Paris: Installé dans le 16e, le cirque Romanès « à l’agonie » lance un appel aux dons
SPECTACLE•Victime de dégradations et de l’effet post-attentat, le cirque Tzigane Romanès qui a perdu la moitié de ses spectateurs, a lancé la semaine dernière un appel aux dons pour «survivre»…Romain Lescurieux
Accoudée à la table de la cuisine de sa caravane, Délia Romanès fume et soupir. « Nous faisons partie de la culture et du patrimoine français. Mais aujourd’hui, nous sommes obligés de nous tourner vers les gens car nous sommes à l’agonie », déplore la matriarche du cirque tzigane Romanès.
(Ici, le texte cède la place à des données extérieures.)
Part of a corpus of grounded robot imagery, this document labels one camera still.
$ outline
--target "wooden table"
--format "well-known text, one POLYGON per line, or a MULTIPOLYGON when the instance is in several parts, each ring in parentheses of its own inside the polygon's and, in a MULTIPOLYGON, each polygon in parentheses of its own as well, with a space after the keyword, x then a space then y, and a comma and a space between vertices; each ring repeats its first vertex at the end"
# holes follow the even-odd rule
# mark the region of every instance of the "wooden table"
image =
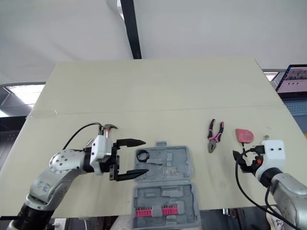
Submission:
MULTIPOLYGON (((235 181, 232 150, 242 149, 236 128, 251 130, 253 145, 264 135, 284 140, 285 172, 307 184, 307 140, 252 58, 61 62, 1 170, 0 215, 16 215, 50 157, 78 128, 94 121, 118 126, 113 141, 136 138, 147 142, 144 147, 156 141, 188 146, 200 209, 251 206, 235 181), (209 154, 207 135, 213 118, 224 121, 225 129, 209 154)), ((69 148, 80 149, 95 136, 96 127, 89 127, 69 148)), ((134 167, 136 148, 119 151, 121 172, 134 167)), ((264 187, 251 174, 239 176, 245 191, 264 204, 264 187)), ((130 214, 136 183, 111 182, 108 177, 79 176, 54 217, 130 214)))

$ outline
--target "pliers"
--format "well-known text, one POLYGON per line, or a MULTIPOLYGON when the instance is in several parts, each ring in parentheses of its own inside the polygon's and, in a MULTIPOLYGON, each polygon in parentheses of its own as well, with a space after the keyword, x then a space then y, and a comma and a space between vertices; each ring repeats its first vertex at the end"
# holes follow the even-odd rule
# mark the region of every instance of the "pliers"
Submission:
POLYGON ((209 153, 212 153, 215 150, 216 143, 221 141, 221 135, 222 135, 223 130, 224 130, 224 122, 222 121, 220 123, 219 133, 216 136, 214 136, 214 134, 213 134, 214 123, 215 123, 215 119, 212 119, 210 126, 209 126, 209 134, 208 134, 208 140, 209 140, 208 151, 209 151, 209 153))

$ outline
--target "black rubber band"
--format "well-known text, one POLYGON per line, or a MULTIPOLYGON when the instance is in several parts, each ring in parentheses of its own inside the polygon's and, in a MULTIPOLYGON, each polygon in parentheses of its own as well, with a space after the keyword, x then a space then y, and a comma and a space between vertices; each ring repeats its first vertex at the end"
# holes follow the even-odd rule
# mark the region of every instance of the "black rubber band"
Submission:
POLYGON ((138 153, 136 154, 136 159, 138 159, 139 162, 146 162, 149 159, 149 152, 147 152, 146 150, 142 149, 140 151, 138 151, 138 153), (146 153, 146 159, 142 160, 140 159, 140 156, 146 153))

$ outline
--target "pink pliers handle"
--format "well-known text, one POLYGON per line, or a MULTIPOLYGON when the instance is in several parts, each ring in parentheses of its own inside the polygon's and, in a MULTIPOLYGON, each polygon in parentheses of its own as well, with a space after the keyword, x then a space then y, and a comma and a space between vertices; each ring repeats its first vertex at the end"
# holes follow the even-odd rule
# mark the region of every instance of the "pink pliers handle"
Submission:
POLYGON ((215 123, 215 119, 212 119, 211 123, 210 123, 210 126, 209 126, 209 134, 208 134, 208 139, 209 140, 215 140, 216 142, 220 142, 221 141, 221 135, 224 131, 224 122, 222 121, 220 123, 220 130, 219 130, 219 133, 214 136, 213 134, 213 125, 215 123))

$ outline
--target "gray plastic tool box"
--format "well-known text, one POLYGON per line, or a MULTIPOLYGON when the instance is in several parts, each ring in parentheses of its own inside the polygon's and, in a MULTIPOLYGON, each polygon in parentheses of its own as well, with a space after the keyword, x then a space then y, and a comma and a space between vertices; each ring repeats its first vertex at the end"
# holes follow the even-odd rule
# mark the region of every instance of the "gray plastic tool box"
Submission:
POLYGON ((148 151, 150 157, 147 162, 135 158, 135 169, 149 171, 136 178, 139 184, 133 189, 133 229, 176 230, 199 226, 196 191, 189 181, 193 174, 189 149, 157 142, 155 148, 138 149, 136 154, 140 150, 148 151), (176 215, 166 214, 169 209, 165 207, 177 207, 176 215), (140 210, 149 210, 151 216, 136 217, 136 211, 140 210))

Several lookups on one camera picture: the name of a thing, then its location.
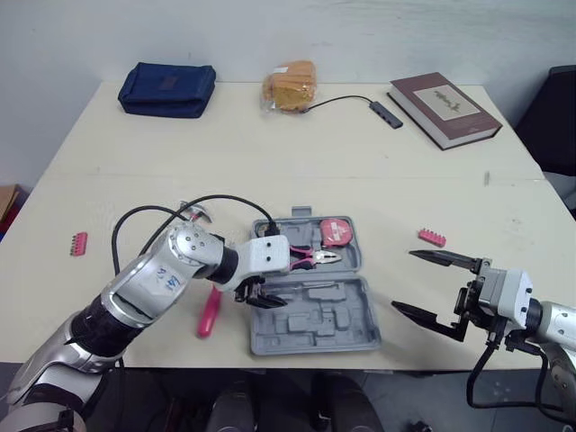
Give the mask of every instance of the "plastic bag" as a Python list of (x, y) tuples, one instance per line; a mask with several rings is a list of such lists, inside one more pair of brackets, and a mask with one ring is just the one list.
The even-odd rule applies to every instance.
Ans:
[(309, 60), (283, 63), (262, 83), (266, 110), (301, 111), (314, 100), (315, 93), (316, 67)]

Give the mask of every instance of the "toolbox compartment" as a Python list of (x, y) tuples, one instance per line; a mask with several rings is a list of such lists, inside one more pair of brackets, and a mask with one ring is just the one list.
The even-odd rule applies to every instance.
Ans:
[[(341, 261), (266, 278), (263, 291), (288, 304), (274, 309), (252, 308), (252, 352), (272, 356), (377, 349), (382, 337), (368, 282), (356, 274), (362, 255), (352, 220), (347, 216), (312, 217), (310, 207), (293, 208), (292, 215), (276, 220), (292, 246), (320, 249), (320, 222), (325, 219), (346, 221), (353, 237), (343, 247), (326, 248), (340, 254)], [(266, 226), (266, 220), (255, 221), (252, 237), (261, 235)]]

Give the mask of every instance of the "brown hardcover book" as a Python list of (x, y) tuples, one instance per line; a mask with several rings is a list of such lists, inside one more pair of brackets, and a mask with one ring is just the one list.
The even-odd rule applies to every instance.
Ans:
[(491, 138), (502, 125), (441, 74), (391, 81), (389, 96), (442, 149)]

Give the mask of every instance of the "pliers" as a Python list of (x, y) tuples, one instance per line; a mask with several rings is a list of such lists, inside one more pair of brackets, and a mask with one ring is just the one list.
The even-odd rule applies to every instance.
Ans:
[(300, 258), (290, 264), (290, 270), (311, 270), (316, 264), (335, 263), (342, 259), (342, 256), (328, 250), (314, 250), (310, 246), (290, 246), (290, 255)]

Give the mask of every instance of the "pink pliers handle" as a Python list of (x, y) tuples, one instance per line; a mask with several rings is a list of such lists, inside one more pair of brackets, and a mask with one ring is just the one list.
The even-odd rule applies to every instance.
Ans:
[(312, 257), (314, 249), (310, 246), (290, 246), (290, 254), (300, 257), (298, 261), (290, 264), (290, 270), (311, 270), (316, 265), (316, 260)]
« Le bateau est en train de couler »
Arrivé en France il y a 22 ans, ce cirque s’implante chaque année à Paris avec le soutien de la Mairie et est installé depuis l’été dernier près de la Porte Maillot, au Square Parodi, dans le 16e arrondissement. La troupe y joue son spectacle « La Lune tzigane brille plus que le Soleil ! » jusqu’au 5 mai. Mais pour espérer arriver à cette date, les Romanès ont toutefois lancé pour la première fois de leur histoire, la semaine dernière, un appel aux dons. Car depuis plusieurs mois, les galères s’accumulent.
« Nous n’avons plus que des demi-salles et des dettes. Les attentats nous ont cassé les reins. Nous avons perdu la moitié des spectateurs. Le bateau est en train de couler », détailleAlexandre Romanès, le directeur. Ce cirque qui fait vivre une trentaine d’artistes a déjà récolté 13.000 euros sur son site Internet. « Mais nous espérons rassembler 60.000 euros. Cela permettrait de racheter ce qui a été dégradé : les costumes, les instruments de musique, des accessoires et la sonorisation », poursuit-il. Et pour cause.
Attaques et dégradations
Depuis leur arrivée, le cirque Romanès a en effet été victime de nombreuses attaques et de dégradations. En octobre dernier, une caravane a notamment été dévalisée, des vitres brisées, un câble Internet et des tuyaux d’alimentation en eau arrachés. « Nous avons mis des plaques de bois sur les fenêtres. C’est difficile de lutter mais nous ne voulons pas rentrer dans le jeu. Car s’il y a un drame, ce sera de notre faute. La faute des Tziganes », rembobine Alexandre. « Les gens veulent nous voir partir », soupire Delia, qui appelle les gens à sortir et à venir voir le spectacle.
Revendiquant à travers le cirque une culture tzigane basée sur « la rencontre, la tolérance, l’amour et la solidarité », les Romanès déplorent aussi les nombreux préjugés de riverains du quartier dont ils sont victimes. « Nous avons peint les caravanes en vert pour se fondre dans le paysage et la mairie de Paris a mis une palissade autour de nous. De la rue, on ne nous voit pas. Mais j’entends encore dire qu’il n’y a plus de chats dans le 16e, car nous les avons tous mangés », se scandalise Alexandre.
« Pourtant, à cet endroit il y a toujours eu des cirques. Et nous n’avons jamais eu de problèmes ailleurs en France. En fait, le mot tzigane dérange ici », assure Délia Romanès. De son côté, la Mairie de Paris continue de les soutenir.
« Nous sommes attentifs »
« Nous sommes attentifs depuis toujours. Nous avons accompagné le cirque Romanès dans d’éventuels dépôts de plainte, sur le renforcement des rondes de police et la sécurisation de l’endroit. Enfin, prochainement, la Ville va proposer que le Fonds d’Urgence au Spectacle Vivant lancé après les attentats, soit accessible au monde du cirque », indique-t-on dans l’entourage de Bruno Julliard, le premier adjoint à la Maire de Paris chargé de la culture. Les Romanès pourront ainsi déposer un dossier et espérer un soutien financier.